JONES: So we send billions of dollars overseas and our own people are committing suicide and dying of a mental illness, and an instrument which actually saves people’s lives, you’re fiddling and arguing over a couple of hundred thousand dollars?
ABBOTT: Alan, I know it sounds …
JONES: It sounds dreadful, it sounds dreadful. It sounds completely un-Tony Abbott. It sounds appalling, Tony. Don’t say you know, it sounds woeful to the people listening to you.
ABBOTT: I’m sorry, Alan, but I owe it to taxpayers not to …
JONES: Owe it to taxpayers? Can you think of the amount of money that’s wasted in Canberra on every imaginable thing - bloated bureaucracies, extraordinary payments to politicians, public servants, and these people are threatening to close the show down because they haven’t got money, and that’s saving people’s lives.
ABBOTT: And look Alan, moral blackmail is moral blackmail.
JONES: It’s not blackmail. These people are desperate.
depressioNet.com.au did eventually receive funding - albeit slightly less than what was needed.
However, the practical implications of the Jones-Abbott exchange reveal a much deeper problem: the alienation and humiliation of not-for-profit mental health organisations as functionless and valueless.

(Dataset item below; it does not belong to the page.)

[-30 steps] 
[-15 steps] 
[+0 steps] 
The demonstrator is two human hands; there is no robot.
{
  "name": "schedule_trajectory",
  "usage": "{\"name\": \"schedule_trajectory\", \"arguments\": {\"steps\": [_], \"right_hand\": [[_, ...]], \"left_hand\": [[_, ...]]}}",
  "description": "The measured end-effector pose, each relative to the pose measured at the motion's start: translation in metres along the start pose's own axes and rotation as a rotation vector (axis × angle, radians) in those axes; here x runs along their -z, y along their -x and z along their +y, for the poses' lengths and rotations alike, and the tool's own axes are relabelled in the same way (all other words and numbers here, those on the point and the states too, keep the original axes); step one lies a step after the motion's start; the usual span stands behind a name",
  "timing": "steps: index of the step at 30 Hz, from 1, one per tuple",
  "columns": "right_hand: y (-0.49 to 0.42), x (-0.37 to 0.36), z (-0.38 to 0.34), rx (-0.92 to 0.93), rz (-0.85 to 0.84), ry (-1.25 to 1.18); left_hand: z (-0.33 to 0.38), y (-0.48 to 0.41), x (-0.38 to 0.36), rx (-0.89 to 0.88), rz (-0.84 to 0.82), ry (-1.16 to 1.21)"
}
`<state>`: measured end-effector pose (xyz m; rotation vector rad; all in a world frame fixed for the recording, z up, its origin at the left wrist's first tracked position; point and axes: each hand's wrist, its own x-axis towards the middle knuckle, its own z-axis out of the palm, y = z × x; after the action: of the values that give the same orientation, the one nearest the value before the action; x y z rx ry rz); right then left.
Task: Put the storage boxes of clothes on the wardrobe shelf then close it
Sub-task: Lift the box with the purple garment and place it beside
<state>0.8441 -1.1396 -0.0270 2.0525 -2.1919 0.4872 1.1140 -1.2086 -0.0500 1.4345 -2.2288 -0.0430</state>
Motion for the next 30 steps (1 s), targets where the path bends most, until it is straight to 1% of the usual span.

People value and connect with organisations they trust and need and this is critical in a system known to push people back in to the community without adequate support.
The need for valuing such organisations and the people who provide support is consistent with a recent extensive review of literature about treating possible suicide and life-threatening behaviour. The reviewers concluded that it is the trust inherent in the therapeutic relationship that allows the person to take the necessary risks, do things differently, reach out during periods of acute and excruciating vulnerability, and experiment with new skills, all essential for progress and recovery.
From this perspective a new paradigm is needed to emphasise the importance of meaningful engagement and connectedness between people with mental illness, governments and health professionals.
This means examination of the way in which symptoms of mental distress are understood and presented, the way help is sought, and the way care is evaluated by those who receive it. This process links the mental health experiences of people in our community as they are held by them and other concerned individuals with governments’ interpretation of them.
Such a paradigm shift will also help bring about more informed and compassionate awareness and respect for the deeper meaning structures and alternative points of view held by some of the most vulnerable people in our society.